The Person at the Crossroads: A Philosophical Approach
James Beauregard, Giusy Gallo, Claudia Stancati (Eds.)
by Laura J. Mueller (Gustavus Adolphus College in Minnesota)
In the Introduction to the book, The Person at the Crossroads A Philosophical Approach, the editors describe the philosophical notion of the person as “a problem.” This idea surely is a problem, especially within the context of our culture, which looks at the world through the cultural lens of a materialistic, deterministic and reductionistic worldview … an exhausted point of view.
The exhaustion can be seen in the academy. Philosophy and literature classes are today a walking, talking disaster zone. Students sense it and vote with their feet. Why take bewildering and depressing classes. Skepticism and nihilism rules. We are, after all, mere animals in a meaningless world. Instinct rules.
The notion of person is surely a problem in this cultural wasteland as it challenges this assumption.
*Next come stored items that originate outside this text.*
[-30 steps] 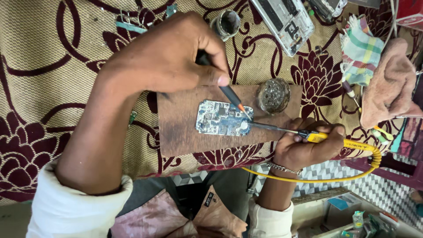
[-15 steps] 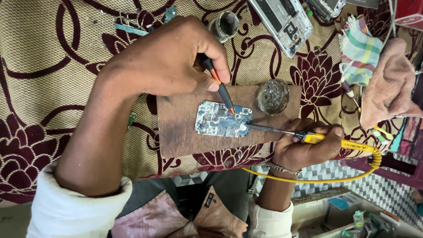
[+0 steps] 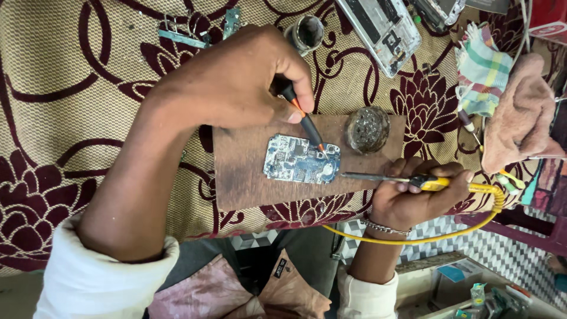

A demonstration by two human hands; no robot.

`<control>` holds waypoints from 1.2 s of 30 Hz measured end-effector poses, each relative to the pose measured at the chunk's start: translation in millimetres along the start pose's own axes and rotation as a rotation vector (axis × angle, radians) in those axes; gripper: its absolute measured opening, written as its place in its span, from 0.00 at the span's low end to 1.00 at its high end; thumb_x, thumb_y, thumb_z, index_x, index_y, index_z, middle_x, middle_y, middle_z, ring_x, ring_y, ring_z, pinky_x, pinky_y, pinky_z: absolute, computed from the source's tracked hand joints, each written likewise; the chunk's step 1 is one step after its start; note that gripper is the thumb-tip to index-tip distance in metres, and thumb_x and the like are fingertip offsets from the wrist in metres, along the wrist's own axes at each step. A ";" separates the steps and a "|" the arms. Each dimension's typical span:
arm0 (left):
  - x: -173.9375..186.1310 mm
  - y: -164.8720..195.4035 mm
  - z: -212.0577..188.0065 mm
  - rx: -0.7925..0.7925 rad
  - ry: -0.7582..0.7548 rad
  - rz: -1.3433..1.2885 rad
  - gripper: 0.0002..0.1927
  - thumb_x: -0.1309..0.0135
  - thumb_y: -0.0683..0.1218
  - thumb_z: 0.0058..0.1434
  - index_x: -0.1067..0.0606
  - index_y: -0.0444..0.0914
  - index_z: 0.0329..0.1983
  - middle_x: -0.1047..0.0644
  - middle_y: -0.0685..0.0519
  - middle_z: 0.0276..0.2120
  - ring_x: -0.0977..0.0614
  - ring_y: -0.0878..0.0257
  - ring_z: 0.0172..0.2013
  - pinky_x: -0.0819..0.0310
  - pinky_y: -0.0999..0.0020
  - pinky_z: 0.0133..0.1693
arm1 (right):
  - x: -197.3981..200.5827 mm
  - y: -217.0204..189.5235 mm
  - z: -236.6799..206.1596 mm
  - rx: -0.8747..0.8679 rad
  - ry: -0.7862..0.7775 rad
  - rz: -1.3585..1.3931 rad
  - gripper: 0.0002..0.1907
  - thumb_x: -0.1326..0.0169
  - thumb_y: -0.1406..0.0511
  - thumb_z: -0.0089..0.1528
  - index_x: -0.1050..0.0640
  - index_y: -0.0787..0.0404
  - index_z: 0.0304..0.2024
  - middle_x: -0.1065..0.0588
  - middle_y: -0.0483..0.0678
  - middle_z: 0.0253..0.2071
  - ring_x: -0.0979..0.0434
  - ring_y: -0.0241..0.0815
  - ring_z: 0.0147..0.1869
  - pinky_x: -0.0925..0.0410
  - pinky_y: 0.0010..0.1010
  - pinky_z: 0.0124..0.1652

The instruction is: The person uses a soldering iron and a probe to work on a small circuit board placed on a wooden board. They repeatedly apply heat and touch various points on the board, occasionally dipping the soldering iron tip into a small container.

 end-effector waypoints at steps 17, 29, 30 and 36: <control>-1.1 10.0 5.5 0.044 0.000 -0.127 0.10 0.29 0.39 0.49 0.16 0.40 0.35 0.14 0.54 0.35 0.13 0.68 0.35 0.19 0.69 0.44 | 7.5 -5.0 3.6 -0.051 -0.011 0.036 0.22 0.55 0.50 0.77 0.26 0.59 0.37 0.34 0.44 0.18 0.42 0.33 0.16 0.45 0.22 0.19; 4.9 1.3 2.2 0.062 0.055 -0.003 0.09 0.36 0.34 0.51 0.17 0.38 0.34 0.15 0.52 0.36 0.13 0.66 0.37 0.19 0.66 0.46 | -6.8 -2.5 -3.3 0.046 0.007 -0.082 0.22 0.56 0.51 0.78 0.33 0.60 0.38 0.35 0.43 0.21 0.41 0.33 0.18 0.39 0.24 0.20; 6.6 1.7 1.3 0.063 0.062 -0.020 0.09 0.37 0.34 0.51 0.18 0.38 0.34 0.16 0.52 0.35 0.13 0.66 0.36 0.18 0.67 0.44 | -9.3 -2.7 -4.6 0.058 0.021 -0.121 0.22 0.56 0.51 0.78 0.33 0.61 0.39 0.35 0.44 0.22 0.40 0.33 0.18 0.39 0.24 0.20; 11.5 4.7 -1.3 -0.009 0.101 -0.021 0.10 0.39 0.34 0.49 0.18 0.35 0.35 0.16 0.52 0.32 0.15 0.65 0.31 0.21 0.69 0.36 | -26.0 -8.0 -14.0 0.244 -0.123 -0.710 0.27 0.60 0.45 0.78 0.35 0.62 0.44 0.34 0.48 0.22 0.41 0.33 0.20 0.38 0.22 0.26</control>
Point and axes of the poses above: each hand's wrist, its own z-axis towards the middle knuckle, its own x-axis out of the back of the hand, y = z × x, the point moved 2 cm from there along z, towards the middle knuckle
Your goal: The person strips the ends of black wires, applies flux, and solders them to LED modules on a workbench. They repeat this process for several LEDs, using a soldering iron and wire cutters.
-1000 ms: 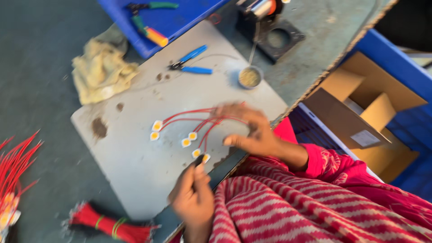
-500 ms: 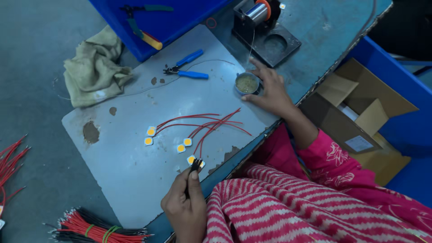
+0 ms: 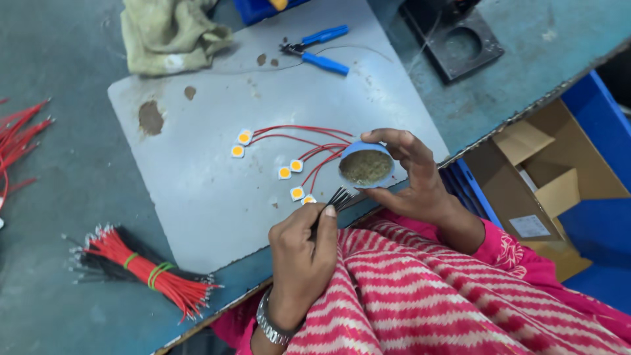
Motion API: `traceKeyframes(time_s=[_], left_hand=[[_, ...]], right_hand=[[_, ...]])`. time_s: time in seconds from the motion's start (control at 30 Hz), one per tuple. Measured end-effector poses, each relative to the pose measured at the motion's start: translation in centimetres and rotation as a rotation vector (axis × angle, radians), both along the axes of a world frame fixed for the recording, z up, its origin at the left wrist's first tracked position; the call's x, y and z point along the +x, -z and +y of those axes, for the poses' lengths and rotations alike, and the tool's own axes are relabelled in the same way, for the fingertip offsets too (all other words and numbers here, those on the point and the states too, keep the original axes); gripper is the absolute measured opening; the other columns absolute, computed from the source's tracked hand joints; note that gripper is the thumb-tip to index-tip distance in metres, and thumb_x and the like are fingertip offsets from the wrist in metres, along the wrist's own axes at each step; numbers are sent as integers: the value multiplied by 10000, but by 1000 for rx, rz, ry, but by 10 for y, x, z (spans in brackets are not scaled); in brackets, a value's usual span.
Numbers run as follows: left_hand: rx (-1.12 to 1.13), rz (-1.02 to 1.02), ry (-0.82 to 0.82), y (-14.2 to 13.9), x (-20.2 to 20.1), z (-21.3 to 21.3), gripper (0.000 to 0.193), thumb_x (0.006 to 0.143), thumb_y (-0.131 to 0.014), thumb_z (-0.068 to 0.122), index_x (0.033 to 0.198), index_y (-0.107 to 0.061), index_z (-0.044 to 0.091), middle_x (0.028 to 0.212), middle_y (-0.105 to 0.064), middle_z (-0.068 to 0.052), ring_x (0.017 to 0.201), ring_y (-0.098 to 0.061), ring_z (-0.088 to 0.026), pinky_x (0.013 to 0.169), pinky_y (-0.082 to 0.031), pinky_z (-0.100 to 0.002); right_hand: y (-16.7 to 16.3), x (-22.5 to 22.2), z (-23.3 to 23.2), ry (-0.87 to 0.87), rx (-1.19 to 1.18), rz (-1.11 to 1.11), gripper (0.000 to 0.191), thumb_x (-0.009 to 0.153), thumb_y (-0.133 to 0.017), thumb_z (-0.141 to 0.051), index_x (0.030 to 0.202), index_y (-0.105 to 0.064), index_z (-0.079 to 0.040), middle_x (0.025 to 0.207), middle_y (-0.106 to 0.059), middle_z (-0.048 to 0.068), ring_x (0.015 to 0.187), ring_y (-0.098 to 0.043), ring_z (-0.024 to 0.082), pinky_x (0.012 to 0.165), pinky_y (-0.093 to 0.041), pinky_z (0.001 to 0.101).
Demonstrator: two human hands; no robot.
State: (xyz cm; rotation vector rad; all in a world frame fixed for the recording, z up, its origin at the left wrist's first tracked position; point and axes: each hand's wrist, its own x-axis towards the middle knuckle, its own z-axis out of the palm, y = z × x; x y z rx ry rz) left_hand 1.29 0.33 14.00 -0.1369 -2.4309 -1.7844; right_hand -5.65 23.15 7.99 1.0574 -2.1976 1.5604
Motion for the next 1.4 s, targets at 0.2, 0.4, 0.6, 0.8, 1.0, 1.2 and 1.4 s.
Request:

Herein lies an opportunity. The field is deserted, the rats have fled the ship. Contemporary philosophy is toxic, but flowers like the dung. Something new is in town: personalism, a flowering of classical/perennial philosophy. It is still small and tender, but there is lots of manure around and sunlight remains.
People excited and energized. You see it in this book. Hope, beauty, truth, goodness, knowledge warm our black, little hearts, and they too are part of the unique fabric of persons, found nowhere else.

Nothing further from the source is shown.